The IMF predicts that the economic headwinds will subside and urges central banks to continue raising interest rates – Economy

According to the new forecast, the world economy will grow by 2.9 percent this year and 3.1 percent next year.

The world economy growth will slow down this year, but it will already start to ease next year.

The International Monetary Fund (IMF) predicts that the world economy will grow by 2.9 percent this year and 3.1 percent next year.

The forecast published on Tuesday is slightly brighter than the previous one. In October, the IMF estimated that the world economy would grow by 2.7 percent this year.

Historically speaking, economic growth is still weak, as curbing inflation and Russia’s war of aggression in Ukraine are putting a strain on economic activity.

“Despite these headwinds, the outlook is less gloomy than in our October forecast and the current year may become a turning point, when economic growth has bottomed out and inflation is slowing down”, estimates the IMF’s chief economist Pierre-Olivier Gourinchas on his blog.

Central banks The IMF calls for continued tightening of monetary policy where inflation is still high.

For example, monetary policy in the euro area is still supportive, even though the European Central Bank significantly tightened monetary policy last year.

According to the IMF, the real interest rate should be kept at a level that slows down economic growth until core inflation, net of energy and food prices, begins to slow down clearly. In the euro area, core inflation accelerated in December, even though overall inflation slowed to 9.2 percent.

“The new data on inflation are encouraging, but the battle is far from won. Monetary policy has started to bite, as the construction of new apartments slowed down in many countries”, Gourinhas assessed.

By tightening monetary policy, central banks aim to reduce demand to a better balance with supply, which slows down inflation. Tightening usually starts to slow down inflation after half a year and reaches its full effect after more than a year.

For one as a near-term risk, the IMF mentions large salary increases, which may force central banks to tighten monetary policy more than planned.

If companies’ labor costs increase clearly, they have to raise the prices of the goods and services they sell. The result is an acceleration of inflation.

Last in the third quarter of the year, according to the IMF, the world economy showed its resilience against the danger of recession. The labor market was strong and household consumption and corporate investments remained solid.

The removal of the restrictions imposed in China during the worst phase of the coronavirus pandemic will contribute to the rapid recovery of economic activity, the IMF estimates.

The weakening of the US dollar from the peak in November, on the other hand, slightly eases the plight of developing national economies.

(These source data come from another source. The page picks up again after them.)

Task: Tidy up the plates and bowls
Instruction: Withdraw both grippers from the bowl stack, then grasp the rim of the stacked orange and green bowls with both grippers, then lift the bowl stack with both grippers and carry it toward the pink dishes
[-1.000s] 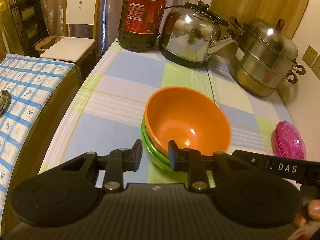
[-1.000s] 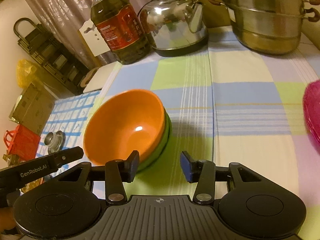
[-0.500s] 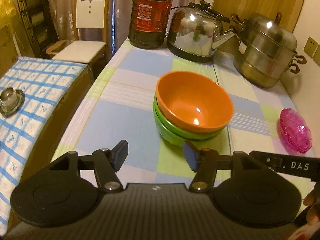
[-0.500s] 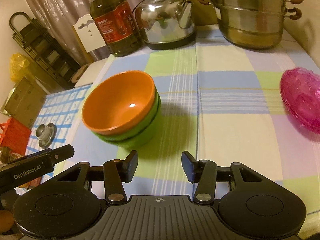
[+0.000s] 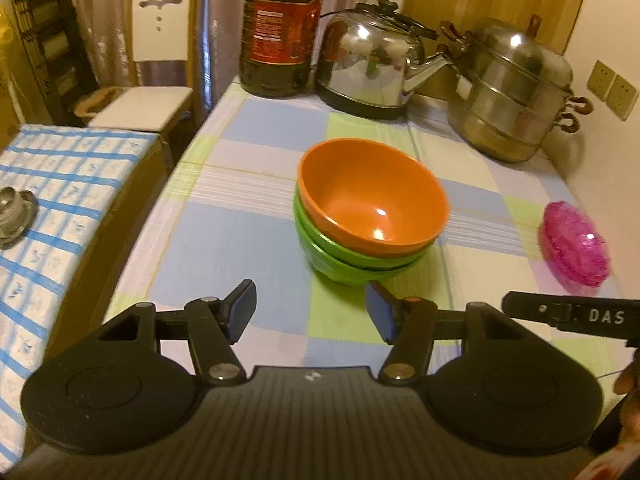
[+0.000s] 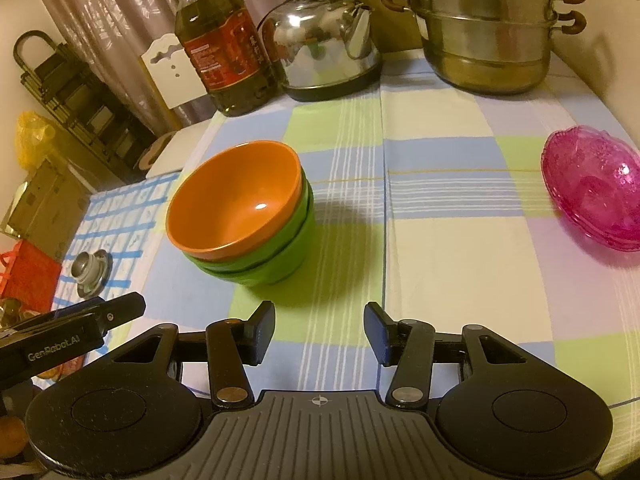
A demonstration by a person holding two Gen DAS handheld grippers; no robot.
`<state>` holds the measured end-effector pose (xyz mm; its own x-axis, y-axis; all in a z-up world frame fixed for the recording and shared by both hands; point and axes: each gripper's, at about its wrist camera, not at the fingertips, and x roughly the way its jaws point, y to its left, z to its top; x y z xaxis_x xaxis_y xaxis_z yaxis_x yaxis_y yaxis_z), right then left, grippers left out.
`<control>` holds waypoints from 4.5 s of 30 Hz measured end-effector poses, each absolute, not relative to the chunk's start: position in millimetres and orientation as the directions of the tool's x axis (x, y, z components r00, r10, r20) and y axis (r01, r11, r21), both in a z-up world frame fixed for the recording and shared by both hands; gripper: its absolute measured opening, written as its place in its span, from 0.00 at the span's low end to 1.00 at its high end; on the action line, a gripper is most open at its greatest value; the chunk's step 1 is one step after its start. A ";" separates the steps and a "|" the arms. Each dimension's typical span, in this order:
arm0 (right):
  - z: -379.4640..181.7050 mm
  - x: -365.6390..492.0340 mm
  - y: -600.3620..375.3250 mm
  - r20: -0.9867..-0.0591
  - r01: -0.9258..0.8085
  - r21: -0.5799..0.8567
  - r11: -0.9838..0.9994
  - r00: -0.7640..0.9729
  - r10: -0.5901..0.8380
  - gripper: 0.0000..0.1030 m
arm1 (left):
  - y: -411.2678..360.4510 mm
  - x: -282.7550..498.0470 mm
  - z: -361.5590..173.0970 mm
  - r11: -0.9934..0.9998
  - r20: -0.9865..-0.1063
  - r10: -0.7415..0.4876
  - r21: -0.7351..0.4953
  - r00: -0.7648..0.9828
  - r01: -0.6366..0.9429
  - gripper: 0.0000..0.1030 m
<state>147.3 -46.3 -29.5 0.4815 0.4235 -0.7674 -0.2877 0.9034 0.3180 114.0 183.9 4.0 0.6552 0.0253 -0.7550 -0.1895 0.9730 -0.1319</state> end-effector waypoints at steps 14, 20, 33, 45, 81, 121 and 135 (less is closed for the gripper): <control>-14.5 172.9 -54.6 -0.741 -0.229 0.423 0.877 0.470 0.480 0.48 | 201.3 155.6 16.3 0.970 -0.760 -0.033 -0.180 0.649 -0.162 0.55; -5.4 200.0 -39.0 -0.722 -0.231 0.454 0.860 0.470 0.508 0.48 | 212.3 189.9 11.7 0.973 -0.773 -0.061 -0.188 0.631 -0.136 0.54; -46.5 260.5 4.1 -0.786 -0.200 0.462 0.864 0.359 0.503 0.48 | 236.8 249.1 -28.1 0.956 -0.847 -0.124 -0.241 0.516 -0.167 0.52; -78.6 283.5 10.8 -0.826 -0.161 0.452 0.877 0.296 0.480 0.48 | 236.7 271.9 -54.5 0.952 -0.880 -0.162 -0.259 0.447 -0.165 0.39; -71.9 250.0 -8.1 -0.829 -0.130 0.447 0.885 0.312 0.464 0.29 | 204.0 247.8 -43.6 0.961 -0.880 -0.170 -0.248 0.444 -0.125 0.21; -33.1 101.1 -226.3 -0.824 0.153 0.431 0.889 0.467 0.319 0.29 | -14.0 165.2 -23.6 0.938 -0.852 -0.346 -0.300 0.393 0.176 0.21; -22.7 80.4 -280.4 -0.814 0.226 0.434 0.872 0.514 0.272 0.29 | -65.4 164.6 -21.7 0.921 -0.844 -0.380 -0.305 0.379 0.244 0.21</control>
<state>80.4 -280.4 -22.7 0.5136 0.2720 -0.8138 0.2256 0.8722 0.4339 164.6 -65.4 -21.7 0.3787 -0.3798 -0.8440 0.2440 0.9206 -0.3048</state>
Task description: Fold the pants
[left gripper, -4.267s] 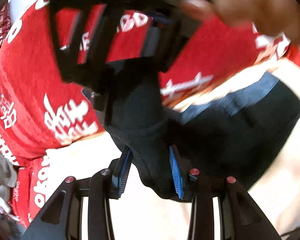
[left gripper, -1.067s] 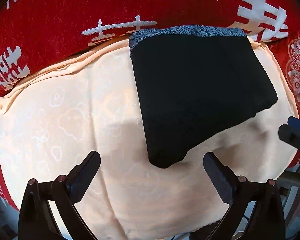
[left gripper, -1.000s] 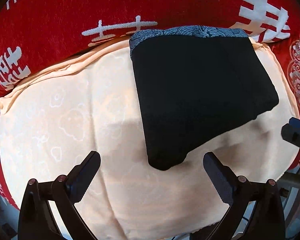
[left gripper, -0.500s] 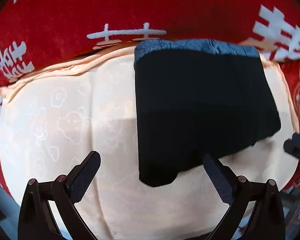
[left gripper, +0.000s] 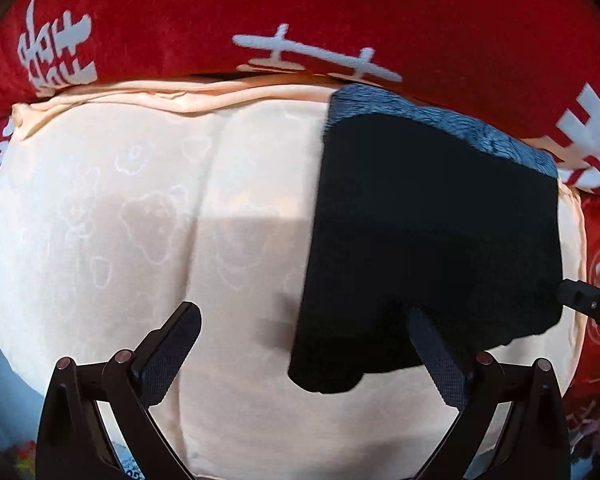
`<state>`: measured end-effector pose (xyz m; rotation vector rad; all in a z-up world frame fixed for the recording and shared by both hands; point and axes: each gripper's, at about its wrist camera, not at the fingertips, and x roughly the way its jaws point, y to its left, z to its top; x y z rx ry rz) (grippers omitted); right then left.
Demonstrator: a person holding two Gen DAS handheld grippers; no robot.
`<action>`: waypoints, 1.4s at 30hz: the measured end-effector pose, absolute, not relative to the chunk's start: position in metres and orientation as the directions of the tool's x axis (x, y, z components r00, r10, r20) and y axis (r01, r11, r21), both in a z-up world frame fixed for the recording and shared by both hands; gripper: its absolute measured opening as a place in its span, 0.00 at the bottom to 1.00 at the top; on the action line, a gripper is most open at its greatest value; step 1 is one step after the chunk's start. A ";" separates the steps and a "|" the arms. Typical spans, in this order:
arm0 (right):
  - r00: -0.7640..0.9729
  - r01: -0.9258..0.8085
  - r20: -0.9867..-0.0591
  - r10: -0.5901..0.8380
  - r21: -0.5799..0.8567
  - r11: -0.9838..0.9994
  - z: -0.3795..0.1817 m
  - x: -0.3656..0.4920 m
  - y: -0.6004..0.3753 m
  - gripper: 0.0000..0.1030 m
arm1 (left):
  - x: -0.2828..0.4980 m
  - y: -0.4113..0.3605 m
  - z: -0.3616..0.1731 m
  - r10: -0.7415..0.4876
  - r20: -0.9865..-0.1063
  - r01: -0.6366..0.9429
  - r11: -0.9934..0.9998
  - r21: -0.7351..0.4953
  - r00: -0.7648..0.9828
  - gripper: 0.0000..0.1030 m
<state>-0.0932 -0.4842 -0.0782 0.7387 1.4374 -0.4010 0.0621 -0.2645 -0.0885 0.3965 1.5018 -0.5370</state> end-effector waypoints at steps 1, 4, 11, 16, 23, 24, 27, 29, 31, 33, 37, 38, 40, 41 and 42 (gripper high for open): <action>0.116 0.654 -0.977 0.178 0.210 0.727 -0.079 -0.090 -0.485 0.92 | 0.064 -0.264 -0.090 -0.086 -0.996 0.555 0.828 -0.078 -0.012 1.00; 0.119 0.646 -0.976 0.182 0.215 0.733 -0.082 -0.083 -0.488 0.92 | 0.071 -0.263 -0.095 -0.075 -0.997 0.544 0.836 -0.072 -0.016 1.00; 0.118 0.642 -0.969 0.217 0.241 0.728 -0.088 -0.078 -0.489 0.92 | 0.081 -0.265 -0.099 -0.073 -0.997 0.532 0.843 -0.073 -0.022 1.00; 0.132 0.638 -0.960 0.248 0.274 0.720 -0.093 -0.075 -0.493 0.92 | 0.086 -0.269 -0.102 -0.062 -0.998 0.524 0.849 -0.065 -0.024 1.00; 0.207 0.654 -0.935 0.289 0.352 0.670 -0.093 -0.086 -0.502 0.97 | 0.092 -0.269 -0.107 -0.084 -0.995 0.509 0.855 -0.100 -0.054 1.00; 0.223 0.654 -0.929 0.294 0.367 0.662 -0.092 -0.089 -0.504 1.00 | 0.092 -0.268 -0.107 -0.083 -0.995 0.509 0.855 -0.103 -0.060 1.00; 0.246 0.648 -0.917 0.314 0.396 0.650 -0.092 -0.093 -0.508 1.00 | 0.094 -0.267 -0.111 -0.107 -0.989 0.489 0.860 -0.144 -0.102 1.00; 0.248 0.646 -0.914 0.321 0.402 0.648 -0.093 -0.096 -0.510 1.00 | 0.097 -0.264 -0.111 -0.122 -0.987 0.467 0.871 -0.155 -0.101 1.00; 0.252 0.647 -0.910 0.329 0.412 0.642 -0.095 -0.098 -0.511 1.00 | 0.101 -0.263 -0.111 -0.137 -0.986 0.465 0.870 -0.164 -0.092 1.00; 0.257 0.650 -0.911 0.322 0.410 0.639 -0.095 -0.101 -0.513 1.00 | 0.106 -0.260 -0.109 -0.143 -0.987 0.466 0.870 -0.160 -0.070 1.00; 0.277 0.647 -0.902 0.330 0.429 0.630 -0.102 -0.104 -0.519 1.00 | 0.115 -0.259 -0.112 -0.192 -0.977 0.496 0.842 -0.213 -0.093 1.00; 0.288 0.642 -0.896 0.337 0.442 0.626 -0.104 -0.105 -0.521 1.00 | 0.117 -0.259 -0.114 -0.195 -0.977 0.510 0.834 -0.213 -0.090 1.00; 0.291 0.647 -0.886 0.362 0.461 0.608 -0.109 -0.108 -0.524 1.00 | 0.119 -0.261 -0.118 -0.208 -0.972 0.535 0.812 -0.232 -0.106 1.00; 0.292 0.649 -0.882 0.371 0.468 0.600 -0.113 -0.109 -0.527 1.00 | 0.120 -0.262 -0.120 -0.219 -0.969 0.538 0.806 -0.247 -0.118 1.00; 0.299 0.652 -0.878 0.375 0.474 0.591 -0.116 -0.110 -0.530 1.00 | 0.121 -0.263 -0.121 -0.236 -0.963 0.538 0.799 -0.271 -0.134 1.00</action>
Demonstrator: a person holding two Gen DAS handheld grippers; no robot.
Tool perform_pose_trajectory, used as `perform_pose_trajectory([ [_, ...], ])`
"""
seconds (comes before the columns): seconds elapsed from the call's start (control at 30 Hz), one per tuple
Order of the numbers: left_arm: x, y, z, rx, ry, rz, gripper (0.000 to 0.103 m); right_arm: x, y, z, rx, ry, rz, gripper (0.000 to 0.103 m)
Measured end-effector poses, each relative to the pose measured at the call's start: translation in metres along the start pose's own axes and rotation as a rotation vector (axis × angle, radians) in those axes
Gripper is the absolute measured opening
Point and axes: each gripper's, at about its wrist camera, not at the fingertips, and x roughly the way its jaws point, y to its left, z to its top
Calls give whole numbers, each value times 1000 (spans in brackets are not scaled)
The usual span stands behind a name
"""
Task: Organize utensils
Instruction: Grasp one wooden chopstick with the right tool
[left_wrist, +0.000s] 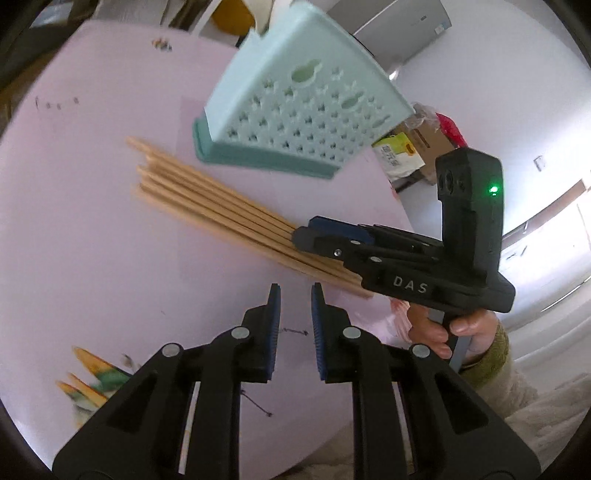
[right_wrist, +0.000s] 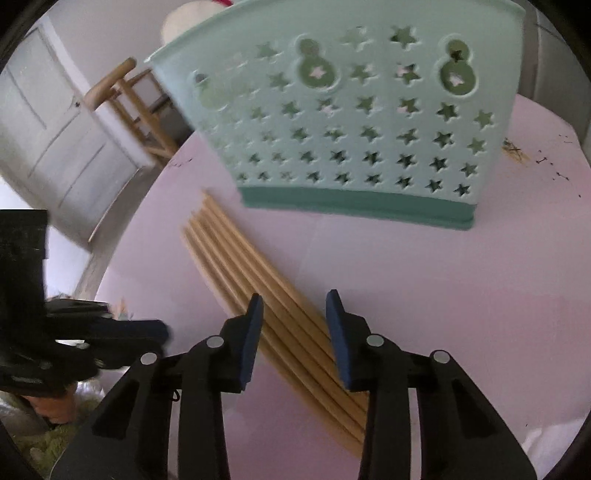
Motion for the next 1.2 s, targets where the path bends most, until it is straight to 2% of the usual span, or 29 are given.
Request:
perform_pose_trajectory([
  [0.17, 6, 7, -9, -73, 19, -30, 15, -2, 15, -16, 29, 41, 16, 19],
  [0.33, -1, 19, -21, -147, 5, -4, 15, -1, 32, -30, 77, 67, 70, 15],
  [0.4, -6, 24, -24, -170, -10, 34, 15, 2, 42, -37, 111, 79, 96, 11],
  [0.47, -12, 27, -26, -175, -27, 56, 14, 5, 49, -40, 145, 87, 120, 10],
  [0.67, -33, 29, -27, -127, -68, 192, 14, 11, 64, -53, 216, 95, 188, 8],
  [0.77, -35, 24, -25, -69, -75, 264, 14, 10, 68, -53, 211, 82, 164, 8],
  [0.87, -33, 18, -23, -18, -68, 318, 14, 3, 71, -58, 182, 63, 83, 7],
  [0.97, -29, 11, -22, 40, -67, 383, 15, -1, 68, -58, 172, 50, 41, 7],
  [1.1, -25, 6, -19, 81, -68, 426, 15, -8, 58, -59, 168, 27, -21, 7],
  [1.2, -21, 4, -18, 119, -74, 462, 15, -7, 53, -56, 180, 17, -26, 7],
])
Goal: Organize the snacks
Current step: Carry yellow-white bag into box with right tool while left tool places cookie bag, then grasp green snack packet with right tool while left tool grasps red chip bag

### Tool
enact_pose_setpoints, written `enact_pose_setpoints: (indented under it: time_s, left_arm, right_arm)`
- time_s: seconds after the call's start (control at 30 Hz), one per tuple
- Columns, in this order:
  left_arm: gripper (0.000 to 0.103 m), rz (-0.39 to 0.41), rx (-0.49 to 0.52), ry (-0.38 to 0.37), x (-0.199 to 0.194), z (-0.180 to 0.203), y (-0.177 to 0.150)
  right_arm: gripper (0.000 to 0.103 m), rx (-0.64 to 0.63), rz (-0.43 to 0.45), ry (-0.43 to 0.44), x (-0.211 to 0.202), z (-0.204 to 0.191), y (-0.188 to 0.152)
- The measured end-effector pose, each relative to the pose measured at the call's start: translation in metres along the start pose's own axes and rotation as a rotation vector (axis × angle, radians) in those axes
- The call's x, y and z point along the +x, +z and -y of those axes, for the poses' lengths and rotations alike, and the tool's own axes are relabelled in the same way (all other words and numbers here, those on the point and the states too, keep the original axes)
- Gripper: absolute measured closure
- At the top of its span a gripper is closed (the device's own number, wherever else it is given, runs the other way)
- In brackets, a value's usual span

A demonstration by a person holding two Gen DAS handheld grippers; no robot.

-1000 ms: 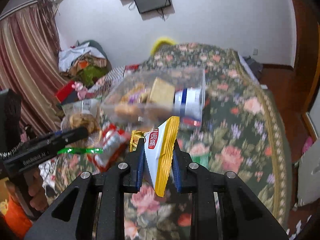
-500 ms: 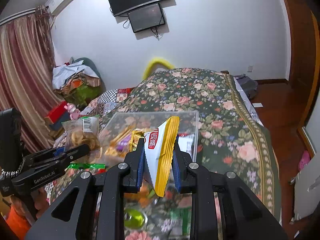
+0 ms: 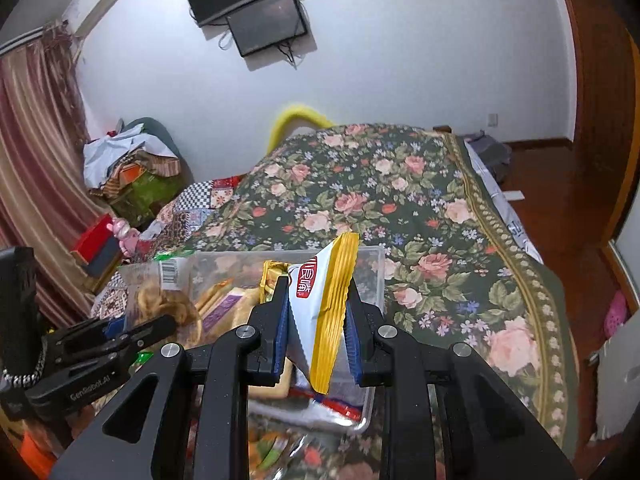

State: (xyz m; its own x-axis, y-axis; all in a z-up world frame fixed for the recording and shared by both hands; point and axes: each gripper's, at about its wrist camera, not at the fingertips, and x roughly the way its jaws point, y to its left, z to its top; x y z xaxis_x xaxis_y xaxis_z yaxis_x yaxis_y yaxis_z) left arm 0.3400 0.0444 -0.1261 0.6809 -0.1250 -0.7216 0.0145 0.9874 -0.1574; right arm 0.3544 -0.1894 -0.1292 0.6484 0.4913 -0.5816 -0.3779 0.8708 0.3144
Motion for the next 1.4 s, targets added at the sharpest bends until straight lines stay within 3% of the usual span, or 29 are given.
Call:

The big ones in addition to wage increases, the key risks for a worse-than-forecasted economic development are uncertainty about China’s economic growth due to the increase in coronavirus infections or bigger-than-expected problems in the real estate sector.

In addition, a possible escalation of a war of aggression started by Russia may cause more instability in the energy and food markets. This could increase the fragmentation of the economy into separate groups that would focus on promoting their interests.

According to the IMF, a sudden repricing of securities due to an unfavorable development of inflation may tighten financial conditions, especially in developing economies.

The economy may develop better than predicted if bottlenecks in supply chains ease faster than estimated and the labor market cools due to job losses, in which case the tightening of monetary policy could be slowed down.

Several the IMF considers government actions to curb the effects of inflation to be unsustainable, as they are expensive and can accelerate inflation.

States should rather allow expensive energy prices to reduce demand, so that inflation slows down and fiscal policy does not act in the opposite direction to monetary policy. According to the IMF, energy subsidies and tax reductions should be aimed at those in the weakest position.